(Beginning of Records to process)

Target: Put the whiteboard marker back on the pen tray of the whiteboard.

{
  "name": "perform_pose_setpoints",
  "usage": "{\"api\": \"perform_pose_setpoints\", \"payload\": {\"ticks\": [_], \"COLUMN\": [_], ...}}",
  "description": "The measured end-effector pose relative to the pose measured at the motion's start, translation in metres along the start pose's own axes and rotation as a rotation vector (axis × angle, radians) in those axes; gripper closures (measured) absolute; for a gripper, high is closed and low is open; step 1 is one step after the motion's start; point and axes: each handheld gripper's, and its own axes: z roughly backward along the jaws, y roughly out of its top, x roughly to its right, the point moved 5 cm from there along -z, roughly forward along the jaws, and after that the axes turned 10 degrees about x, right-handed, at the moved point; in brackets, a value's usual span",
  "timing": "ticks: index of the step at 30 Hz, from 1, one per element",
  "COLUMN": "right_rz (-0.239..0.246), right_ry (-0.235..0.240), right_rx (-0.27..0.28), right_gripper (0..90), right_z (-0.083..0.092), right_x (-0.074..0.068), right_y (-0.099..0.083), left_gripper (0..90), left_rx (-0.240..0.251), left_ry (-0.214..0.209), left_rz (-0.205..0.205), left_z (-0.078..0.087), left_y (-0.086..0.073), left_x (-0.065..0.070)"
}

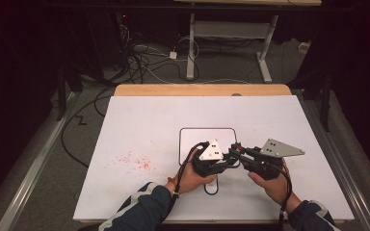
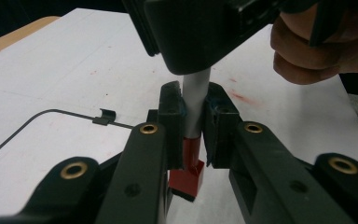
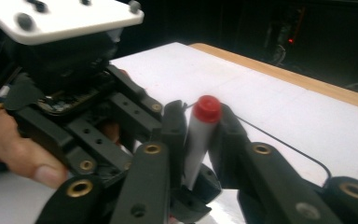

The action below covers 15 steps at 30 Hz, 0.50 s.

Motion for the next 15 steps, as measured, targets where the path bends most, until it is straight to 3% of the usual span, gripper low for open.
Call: {"api": "perform_pose_setpoints", "payload": {"ticks": [2,5,7,9,12,13,15], "right_rz": [0.021,0.048,0.036,0.027,-0.003,-0.015,-0.045], "right_ry": [-0.001,-0.011,-0.018,-0.042,-0.084,-0.097,-0.118], "right_rx": [-0.002,-0.006,-0.004,-0.024,-0.1,-0.124,-0.176], "right_gripper": [81.0,81.1,81.1,81.2,81.2,81.1,81.1], "right_z": [0.0,0.004,0.009,0.015,0.02,0.021,0.021], "right_x": [-0.003,-0.006,-0.004,0.001,0.011,0.015,0.023], "right_y": [0.001,0.005,0.01,0.014,0.015,0.014,0.011], "left_gripper": [73.5,50.2,33.6,27.9,23.9,23.0,20.3], "left_rx": [-0.006,-0.046,-0.071,-0.083,-0.104,-0.123,-0.141], "left_ry": [0.014,0.082,0.131,0.181,0.267,0.301,0.335], "left_rz": [0.0,-0.022,-0.057,-0.113,-0.154,-0.159,-0.125], "left_z": [-0.001,0.003,0.014,0.034,0.07,0.082,0.108], "left_y": [0.0,0.002,0.004,0.006,0.002,-0.001,-0.011], "left_x": [-0.001,-0.004,-0.004,-0.006,-0.014,-0.016,-0.021]}}
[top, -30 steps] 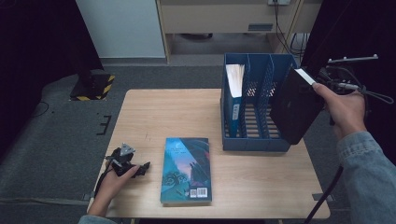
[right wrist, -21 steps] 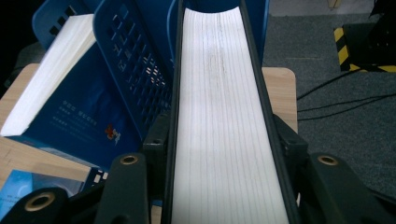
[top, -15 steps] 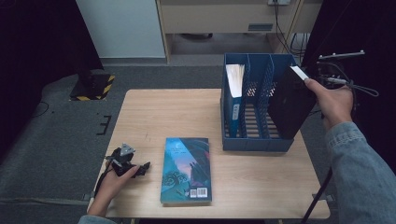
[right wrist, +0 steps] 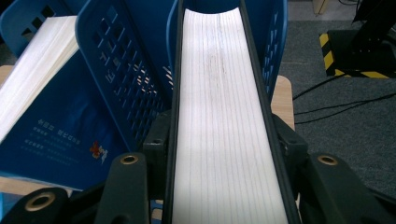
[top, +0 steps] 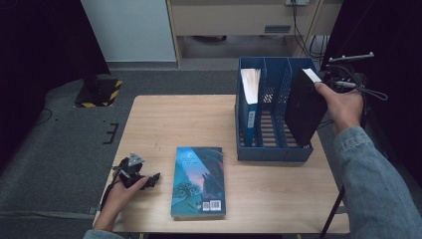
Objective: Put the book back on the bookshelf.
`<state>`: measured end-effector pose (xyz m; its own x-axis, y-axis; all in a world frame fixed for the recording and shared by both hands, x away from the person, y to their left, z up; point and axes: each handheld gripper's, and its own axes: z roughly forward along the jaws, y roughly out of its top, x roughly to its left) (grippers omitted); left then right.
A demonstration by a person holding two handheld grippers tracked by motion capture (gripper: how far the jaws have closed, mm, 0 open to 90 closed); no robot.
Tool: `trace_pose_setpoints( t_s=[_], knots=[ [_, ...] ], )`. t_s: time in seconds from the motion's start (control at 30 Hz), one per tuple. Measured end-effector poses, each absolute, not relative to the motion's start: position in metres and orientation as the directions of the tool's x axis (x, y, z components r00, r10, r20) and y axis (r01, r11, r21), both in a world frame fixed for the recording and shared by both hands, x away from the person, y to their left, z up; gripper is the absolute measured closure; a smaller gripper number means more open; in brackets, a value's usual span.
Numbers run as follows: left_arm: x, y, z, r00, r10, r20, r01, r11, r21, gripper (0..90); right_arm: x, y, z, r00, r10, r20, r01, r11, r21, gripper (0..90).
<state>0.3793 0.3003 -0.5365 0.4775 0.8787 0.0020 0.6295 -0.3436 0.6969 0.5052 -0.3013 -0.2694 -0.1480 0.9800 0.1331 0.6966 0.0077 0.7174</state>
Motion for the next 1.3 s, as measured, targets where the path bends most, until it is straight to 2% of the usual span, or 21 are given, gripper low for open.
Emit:
trace_pose_setpoints(
  t_s=[0.57, 1.3],
  knots=[
    [0.378, 0.3, -0.536, 0.482, 0.876, 0.002, 0.628, -0.348, 0.696, 0.0, 0.526, -0.295, -0.31, -0.111, 0.985, 0.135, 0.715, -0.015, 0.698, 52.2],
    [0.379, 0.299, -0.537, 0.485, 0.875, 0.002, 0.625, -0.348, 0.698, 0.0, 0.527, -0.299, -0.347, -0.096, 0.983, 0.155, 0.733, -0.035, 0.68, 52.1]
  ],
)
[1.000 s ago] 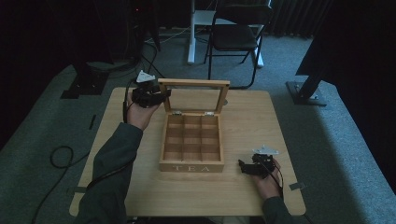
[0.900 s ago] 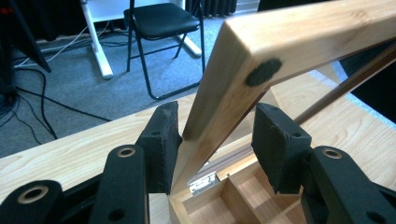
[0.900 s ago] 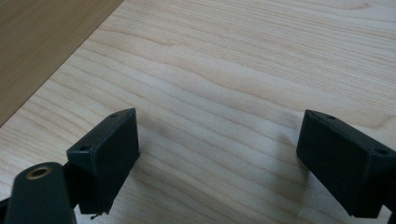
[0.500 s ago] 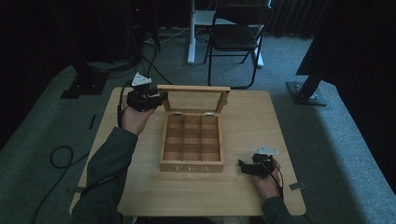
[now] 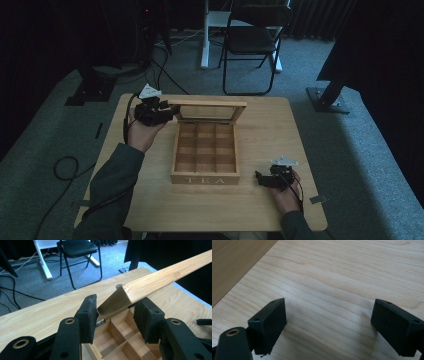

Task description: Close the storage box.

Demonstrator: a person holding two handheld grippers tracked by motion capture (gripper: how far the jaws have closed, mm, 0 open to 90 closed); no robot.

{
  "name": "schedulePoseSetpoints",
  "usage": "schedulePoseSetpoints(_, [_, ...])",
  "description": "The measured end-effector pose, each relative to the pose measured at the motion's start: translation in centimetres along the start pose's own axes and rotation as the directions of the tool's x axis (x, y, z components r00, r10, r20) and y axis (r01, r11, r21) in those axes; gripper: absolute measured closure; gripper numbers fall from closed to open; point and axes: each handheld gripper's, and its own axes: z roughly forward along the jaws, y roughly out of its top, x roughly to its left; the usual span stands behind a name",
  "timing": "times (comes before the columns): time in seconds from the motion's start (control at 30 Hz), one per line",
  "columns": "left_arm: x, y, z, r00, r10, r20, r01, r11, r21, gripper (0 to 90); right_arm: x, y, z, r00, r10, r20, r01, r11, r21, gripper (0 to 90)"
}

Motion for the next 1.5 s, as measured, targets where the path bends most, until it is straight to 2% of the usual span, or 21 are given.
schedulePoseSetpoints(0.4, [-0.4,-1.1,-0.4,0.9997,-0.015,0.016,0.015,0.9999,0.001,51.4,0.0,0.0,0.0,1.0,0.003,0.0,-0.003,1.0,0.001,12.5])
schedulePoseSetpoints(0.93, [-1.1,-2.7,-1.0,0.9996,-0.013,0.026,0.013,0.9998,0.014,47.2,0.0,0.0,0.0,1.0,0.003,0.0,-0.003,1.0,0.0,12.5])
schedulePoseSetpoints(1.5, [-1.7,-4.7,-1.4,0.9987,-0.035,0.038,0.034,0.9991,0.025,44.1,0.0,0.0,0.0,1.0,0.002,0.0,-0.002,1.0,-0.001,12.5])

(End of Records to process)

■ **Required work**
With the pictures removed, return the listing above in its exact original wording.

■ **Result**
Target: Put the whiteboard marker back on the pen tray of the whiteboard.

{
  "name": "perform_pose_setpoints",
  "usage": "{\"api\": \"perform_pose_setpoints\", \"payload\": {\"ticks\": [_], \"COLUMN\": [_], ...}}",
  "description": "The measured end-effector pose relative to the pose measured at the motion's start, translation in metres along the start pose's own axes and rotation as a rotation vector (axis × angle, radians) in those axes; gripper closures (measured) absolute; for a gripper, high is closed and low is open; step 1 is one step after the motion's start; point and axes: each handheld gripper's, and its own axes: z roughly backward along the jaws, y roughly out of its top, x roughly to its right, the point moved 5 cm from there along -z, roughly forward along the jaws, and after that the axes turned 10 degrees about x, right-handed, at the moved point; in brackets, a value's usual span",
  "timing": "ticks: index of the step at 30 Hz, from 1, one per element",
  "COLUMN": "right_rz (-0.239..0.246), right_ry (-0.235..0.240), right_rx (-0.27..0.28), right_gripper (0..90), right_z (-0.083..0.092), right_x (-0.074..0.068), right_y (-0.099..0.083), left_gripper (0..90), left_rx (-0.240..0.251), left_ry (-0.214..0.209), left_rz (-0.205..0.205), left_z (-0.078..0.087), left_y (-0.086..0.073), left_x (-0.065..0.070)"
}


The action below covers 15 steps at 30 Hz, 0.50 s.

Motion for the next 15 steps, as measured, targets where the path bends most, until it is straight to 3% of the usual span, gripper low for open.
Call: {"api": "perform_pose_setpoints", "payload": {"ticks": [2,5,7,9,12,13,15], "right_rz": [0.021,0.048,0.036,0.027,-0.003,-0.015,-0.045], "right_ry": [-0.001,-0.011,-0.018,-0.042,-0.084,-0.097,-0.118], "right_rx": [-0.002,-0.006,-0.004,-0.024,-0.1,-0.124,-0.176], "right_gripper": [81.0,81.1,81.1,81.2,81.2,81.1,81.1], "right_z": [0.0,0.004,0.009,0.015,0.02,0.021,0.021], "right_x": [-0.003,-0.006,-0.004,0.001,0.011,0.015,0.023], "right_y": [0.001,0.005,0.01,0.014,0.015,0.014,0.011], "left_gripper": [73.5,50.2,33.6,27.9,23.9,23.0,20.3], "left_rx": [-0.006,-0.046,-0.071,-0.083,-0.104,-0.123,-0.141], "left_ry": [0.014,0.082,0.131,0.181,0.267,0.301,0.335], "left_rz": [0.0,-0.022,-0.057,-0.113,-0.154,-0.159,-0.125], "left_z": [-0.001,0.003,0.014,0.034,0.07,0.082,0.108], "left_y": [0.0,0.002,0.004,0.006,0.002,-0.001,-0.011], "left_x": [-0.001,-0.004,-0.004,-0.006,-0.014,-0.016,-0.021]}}
[top, -30 steps] 
[right wrist, -21 steps] 
[top, -15 steps] 
[right wrist, +0 steps] 
[top, +0 steps] 
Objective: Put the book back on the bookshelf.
`<state>`: measured end-effector pose (xyz m; its own x-axis, y-axis; all in a world frame fixed for the recording and shared by both hands, x away from the person, y to their left, z up; point and axes: each handheld gripper's, and its own axes: z roughly forward along the jaws, y roughly out of its top, x roughly to its left) (grippers omitted); left then right.
A demonstration by a person holding two handheld grippers tracked by motion capture (gripper: how far the jaws have closed, mm, 0 open to 90 closed); no robot.
Tool: `trace_pose_setpoints( t_s=[_], knots=[ [_, ...] ], )`. t_s: time in seconds from the motion's start (control at 30 Hz), one per tuple. Measured end-effector poses, each absolute, not relative to the motion's start: position in metres and orientation as the directions of the tool's x axis (x, y, z components r00, r10, r20) and y axis (r01, r11, r21), both in a world frame fixed for the recording and shared by both hands, x away from the person, y to their left, z up; gripper is the absolute measured closure; a smaller gripper number means more open; in brackets, a value's usual span.
Numbers run as follows: left_arm: x, y, z, r00, r10, r20, r01, r11, r21, gripper (0..90); right_arm: x, y, z, r00, r10, r20, r01, r11, r21, gripper (0..90).
<state>0.3793 0.3003 -0.5365 0.4775 0.8787 0.0020 0.6295 -0.3436 0.6969 0.5052 -0.3013 -0.2694 -0.1480 0.9800 0.1331 0.6966 0.0077 0.7174</state>
Motion for the next 1.3 s, as measured, targets where the path bends most, until it is straight to 2% of the usual span, or 21 are given, gripper low for open.
Emit:
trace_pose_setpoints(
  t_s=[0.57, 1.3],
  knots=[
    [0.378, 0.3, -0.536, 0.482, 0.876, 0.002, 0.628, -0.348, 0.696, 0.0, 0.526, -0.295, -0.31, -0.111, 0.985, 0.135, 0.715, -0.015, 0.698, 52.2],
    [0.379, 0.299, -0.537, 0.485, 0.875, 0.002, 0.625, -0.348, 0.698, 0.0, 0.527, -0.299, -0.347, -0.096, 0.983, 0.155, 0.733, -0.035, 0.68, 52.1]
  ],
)
[1.000 s ago] 
[0.900 s ago] 
[0.900 s ago] 
[0.500 s ago] 
[now] 

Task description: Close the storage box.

Demonstrator: a person holding two handheld grippers tracked by motion capture (gripper: how far the jaws have closed, mm, 0 open to 90 closed); no robot.

{
  "name": "schedulePoseSetpoints",
  "usage": "schedulePoseSetpoints(_, [_, ...])",
  "description": "The measured end-effector pose, each relative to the pose measured at the motion's start: translation in centimetres along the start pose's own axes and rotation as the directions of the tool's x axis (x, y, z components r00, r10, r20) and y axis (r01, r11, r21) in those axes; gripper: absolute measured closure; gripper numbers fall from closed to open; point and axes: each handheld gripper's, and its own axes: z roughly forward along the jaws, y roughly out of its top, x roughly to its left; the usual span stands behind a name",
  "timing": "times (comes before the columns): time in seconds from the motion's start (control at 30 Hz), one per line",
  "columns": "left_arm: x, y, z, r00, r10, r20, r01, r11, r21, gripper (0 to 90); right_arm: x, y, z, r00, r10, r20, r01, r11, r21, gripper (0 to 90)"
}

Motion for the next 1.5 s, as measured, targets where the path bends most, until it is straight to 2% of the usual span, or 21 are given.
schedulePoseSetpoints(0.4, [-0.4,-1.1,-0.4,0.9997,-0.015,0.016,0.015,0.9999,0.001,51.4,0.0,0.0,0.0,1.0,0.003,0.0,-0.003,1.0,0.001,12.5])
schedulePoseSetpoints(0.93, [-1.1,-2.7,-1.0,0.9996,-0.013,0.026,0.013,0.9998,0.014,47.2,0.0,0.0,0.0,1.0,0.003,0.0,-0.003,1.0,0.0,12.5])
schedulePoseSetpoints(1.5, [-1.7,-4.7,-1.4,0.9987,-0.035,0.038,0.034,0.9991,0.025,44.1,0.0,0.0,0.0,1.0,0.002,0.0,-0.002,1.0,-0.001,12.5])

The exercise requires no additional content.